Lisbon’s poetry and languid Fado — the local, melancholic music genre — informed Griffiths’ creative process, but the designer’s main inspiration was to be found in the Gulbenkian museum itself — part of which was renovated thanks to Max Mara’s support — in a painting by artist Nikias Skapinakis portraying the local intellectual, poet and social activist Natália Correia.

“[Correia] really deserves a place in the Max Mara pantheon of powerful women,” said Griffiths, who wanted to spotlight a personality “not known outside Portugal.” (Apparently, Correia has been rediscovered only recently even on national soil, courtesy of a TV series named “3 Mulheres.”)

A pivotal — and often a controversial — figure of Portuguese cultural and political life in the ’70s and ‘80s — when she also set up the Bar Botequim café that attracted the likes of Henry Miller, Graham Greene and queen of Fado Amália Rodrigues — Correia and her smoldering charisma sparked Griffiths’ imagination in tinging Max Mara’s sense of empowerment with a refreshing sensual nuance.

This translated into a study on different proportions, ranging from the hourglass-like silhouettes created by belted coats cinched at the waist to the juxtaposition between the voluminous shapes of cropped jackets and more constrained pencil skirts with pleated trimming peaking from underneath.

Cropped turtlenecks and short shorts layered under elongated blazer jackets built on the minimal aesthetic, while influences from traditional Portuguese looks informed midi skirts crafted from techno jersey, worn with solid tops with wide décolletage.

These looks in classic tones of white, camel and black were followed by a more eccentric section of printed strapless dresses and naïf motifs of hearts and doves.
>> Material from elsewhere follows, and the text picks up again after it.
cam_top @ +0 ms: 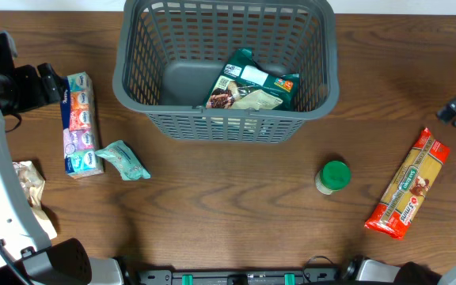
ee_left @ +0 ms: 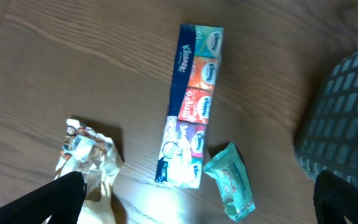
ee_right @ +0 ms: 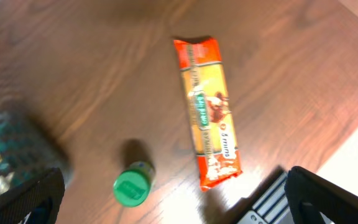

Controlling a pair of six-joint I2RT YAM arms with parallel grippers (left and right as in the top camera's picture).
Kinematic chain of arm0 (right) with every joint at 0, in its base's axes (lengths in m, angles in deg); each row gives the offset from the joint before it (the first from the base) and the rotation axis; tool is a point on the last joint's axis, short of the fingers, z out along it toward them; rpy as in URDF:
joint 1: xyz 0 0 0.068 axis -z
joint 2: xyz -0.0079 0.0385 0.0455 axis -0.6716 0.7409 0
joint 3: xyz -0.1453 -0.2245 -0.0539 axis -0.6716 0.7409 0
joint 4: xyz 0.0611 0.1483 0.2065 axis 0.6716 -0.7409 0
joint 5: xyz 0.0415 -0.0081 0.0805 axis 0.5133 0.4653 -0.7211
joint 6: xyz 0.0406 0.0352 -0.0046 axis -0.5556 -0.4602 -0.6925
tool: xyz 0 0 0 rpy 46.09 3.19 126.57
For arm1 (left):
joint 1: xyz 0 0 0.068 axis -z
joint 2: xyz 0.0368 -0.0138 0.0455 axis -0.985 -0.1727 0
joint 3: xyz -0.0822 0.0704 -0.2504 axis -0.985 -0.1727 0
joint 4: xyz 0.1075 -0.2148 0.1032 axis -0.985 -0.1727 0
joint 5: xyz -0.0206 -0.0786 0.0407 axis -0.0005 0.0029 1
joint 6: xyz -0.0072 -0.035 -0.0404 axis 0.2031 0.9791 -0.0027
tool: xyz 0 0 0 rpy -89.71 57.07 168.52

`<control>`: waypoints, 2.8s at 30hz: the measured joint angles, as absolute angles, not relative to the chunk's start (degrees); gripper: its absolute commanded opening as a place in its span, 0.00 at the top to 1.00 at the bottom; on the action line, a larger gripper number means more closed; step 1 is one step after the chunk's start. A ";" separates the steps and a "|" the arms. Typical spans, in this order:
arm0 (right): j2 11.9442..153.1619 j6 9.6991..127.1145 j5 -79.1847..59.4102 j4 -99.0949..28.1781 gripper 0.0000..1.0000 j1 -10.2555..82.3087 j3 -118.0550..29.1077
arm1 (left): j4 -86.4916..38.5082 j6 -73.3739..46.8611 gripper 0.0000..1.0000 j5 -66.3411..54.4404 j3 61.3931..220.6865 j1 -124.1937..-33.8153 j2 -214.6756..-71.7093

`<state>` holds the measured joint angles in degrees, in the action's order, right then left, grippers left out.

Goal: Pack container
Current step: 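Withdraw the right gripper to the right side of the table, then grasp the San Remo spaghetti packet with the right gripper, then lift the spaghetti packet and lower it into the basket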

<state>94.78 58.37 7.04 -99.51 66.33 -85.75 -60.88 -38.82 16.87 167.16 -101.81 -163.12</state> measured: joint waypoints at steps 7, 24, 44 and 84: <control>91.18 58.31 7.65 -95.62 0.01 75.16 -65.60 | -60.90 -38.82 0.01 15.51 167.16 -101.81 -163.12; 91.92 68.32 5.03 -50.62 0.01 76.84 -21.88 | -60.94 -38.86 0.01 14.73 167.16 -101.81 -163.12; 92.36 70.24 5.05 -21.24 0.01 76.84 -5.10 | -62.03 -39.26 0.01 14.73 167.16 -101.81 -163.12; 99.63 88.65 -12.30 -52.39 0.99 50.92 -70.39 | -62.89 -40.59 0.01 14.73 167.16 -101.81 -163.12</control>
These referenced a local folk tradition of girls embroidering “Lenços de namorados do Minho,” or “handkerchiefs of love,” with romantic messages and symbols for their love interest.

A final series of colorful taffeta dresses and belted trenchcoats with pleated sections in purple, ochre, burnt orange, electric blue and forest green were a nod to Rodrigues’ on-stage attire — a reference reinforced by the singer’s use of brooches that were turned into rich crystal embroideries on coats and cropped sweaters.
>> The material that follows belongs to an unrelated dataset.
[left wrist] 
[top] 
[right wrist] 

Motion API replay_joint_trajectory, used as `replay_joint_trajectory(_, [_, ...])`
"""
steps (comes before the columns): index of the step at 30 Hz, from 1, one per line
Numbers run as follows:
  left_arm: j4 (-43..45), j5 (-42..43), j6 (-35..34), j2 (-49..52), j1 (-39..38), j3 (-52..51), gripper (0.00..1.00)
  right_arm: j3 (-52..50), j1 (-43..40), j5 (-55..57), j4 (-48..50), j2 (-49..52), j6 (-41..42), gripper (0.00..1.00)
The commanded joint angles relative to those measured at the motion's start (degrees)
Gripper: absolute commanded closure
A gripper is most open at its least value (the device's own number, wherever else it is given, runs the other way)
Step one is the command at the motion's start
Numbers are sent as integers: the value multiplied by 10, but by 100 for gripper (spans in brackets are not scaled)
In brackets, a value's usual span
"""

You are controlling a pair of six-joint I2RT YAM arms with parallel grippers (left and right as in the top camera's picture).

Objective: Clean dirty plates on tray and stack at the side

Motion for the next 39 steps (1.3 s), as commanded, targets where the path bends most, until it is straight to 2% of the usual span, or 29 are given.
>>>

Needless to say, outerwear looked great. The opening cashmere cape, a white soft long coat and Max Mara’s signature Teddy Bear style revisited to evoke the Fado diva’s mink coat had a high-glamour vibe, while cropped jackets with rolled-up sleeves winked to a younger generation of Max Mara consumers.

After performing for guests at an intimate dinner on the eve of the event, the current gatekeeper of Fado, singer Carminho, did double duty by performing the show’s soundtrack and walking the runway. But guests’ attention was distracted by a single male model wearing one of Max Mara’s classic Manuela coats, the first time that has happened on the womenswear brand’s runway.

“The coat is not being adapted for a man, but it’s reflecting something that we are seeing more and more, which is men wearing Max Mara coats,” Griffiths said.

“Max Mara has an ideological reason [not to launch a menswear line], which has to do with empowerment and the fact the company has been on this journey, this rise and rise of the Max Mara woman. Women are bumping up against the glass ceiling, but they haven’t broken through, and for us to turn around at this stage and say, ‘OK women, you had this thing that men didn’t have and now we’re doing it for men, too’ is a kind of betrayal,” Griffiths noted.